In particular, IBM should employ InnovationJam approaches to get more in touch with a target market of younger clientele in a bid to add the company’s appeal to them[ CITATION Rac14 l 1033 ]. IBM should also make the most of its global existence and coverage in its efforts to hire international expertise to a broader extent across its business operations. IBM should also make sure to exploit its robust brand name, mergers, and acquisitions to diversify further into the technology and digital fields it is yet to engage in such as Gaming personal computers. Indeed, its acquisition by Lenovo and the resultant increased laptop production has had significant success and should serve as a blueprint for similar strategies to reach the increasing percentage of youths across the globe.
Continuously, IBM should also engage strategies to cater for its internal weaknesses. For instance, the company’s strategy to hire and engage international expertise is essential in the bid for the eradication of the lack of synergy of organization units across several different geographical regions. In relation, IBM should also reposition employment to regions that show more profitability or potential for profitability. Focusing on judicious and practical horizontal acquisition is a strategic approach that can serve as a safeguard against the electronic and digital markets that sometimes demonstrate high instability. The company should also target increased operations in new emerging markets that can serve in the increment of business and profits from its hardware products.
Other recommendations include the utilization of the company’s rising revenues for the investment into latest technology advancements. In fact, IBM should also profit from its financial strength to acquire smaller and strategic firms that would help the company compete better with industry competitors such as HP and Microsoft. The company should also utilize the innovative talent it attracts through InnovationJam to increase its research reach and resultantly improve on its development of products and services.

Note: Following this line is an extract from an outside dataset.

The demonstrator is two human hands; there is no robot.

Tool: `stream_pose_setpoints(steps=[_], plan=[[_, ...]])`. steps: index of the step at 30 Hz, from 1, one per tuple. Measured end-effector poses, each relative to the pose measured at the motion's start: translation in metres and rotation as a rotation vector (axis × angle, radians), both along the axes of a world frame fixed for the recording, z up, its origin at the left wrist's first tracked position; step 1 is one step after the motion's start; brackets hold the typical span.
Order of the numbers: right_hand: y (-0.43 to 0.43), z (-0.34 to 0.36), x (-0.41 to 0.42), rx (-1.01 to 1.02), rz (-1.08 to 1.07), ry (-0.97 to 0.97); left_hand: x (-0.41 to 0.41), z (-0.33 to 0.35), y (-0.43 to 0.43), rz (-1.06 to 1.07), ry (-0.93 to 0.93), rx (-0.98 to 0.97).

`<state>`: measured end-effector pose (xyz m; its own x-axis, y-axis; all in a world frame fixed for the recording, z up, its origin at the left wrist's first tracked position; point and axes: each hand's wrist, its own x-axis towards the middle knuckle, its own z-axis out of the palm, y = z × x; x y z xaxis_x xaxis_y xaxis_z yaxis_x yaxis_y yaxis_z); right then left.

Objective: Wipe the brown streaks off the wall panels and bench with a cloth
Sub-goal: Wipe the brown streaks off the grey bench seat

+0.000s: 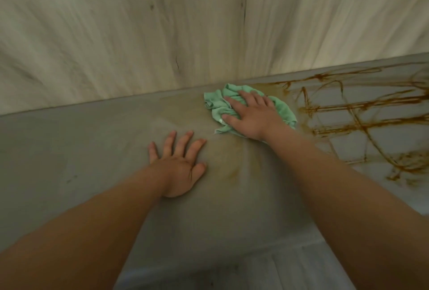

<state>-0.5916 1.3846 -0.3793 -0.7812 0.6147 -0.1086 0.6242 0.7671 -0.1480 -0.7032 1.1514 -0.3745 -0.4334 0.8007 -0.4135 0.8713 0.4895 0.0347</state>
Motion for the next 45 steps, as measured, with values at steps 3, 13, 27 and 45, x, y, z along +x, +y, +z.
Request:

Ultimately, the company should devise strategies by focusing on a SWOT analysis of the current organizational status. In particular, IBM should align its strengths as well as its weaknesses with the opportunities with which it is presented. The company should also align these strengths and weaknesses with the potential threats it faces. Essentially, IBM’s strategies should take advantage of the strengths by countering its shortcomings, exploiting the opportunities, and reducing the potential for the threats.
Conclusion
The analysis of IBM’s strategic positioning in its markets and industry reveal that despite currently performing at above-average levels, the company has to take strategic action to maintain and ultimately improve its competitiveness. In particular, IBM will mainly focus on reactive, defensive, and some offensive strategies. With regards defensive and reactive strategies, the company should concentrate on countering the current internal weaknesses and the prevention of the manifestation of potential threats. Conversely, with regards offensive strategies, IBM should focus on advancing into strategic and profitable global markets while exploiting the employment, research, innovation, and development opportunities presented by globalization.
Conclusively, this study demonstrates the potential for further improvements that IBM has in the contexts of its external and internal environments. In essence, the company has to strategize towards additional diversification to counter its loss-making sectors and the exploitation of potential global markets. The company needs to advance its brand levels through strategic entry and marketing into new emerging markets across the worldwide market.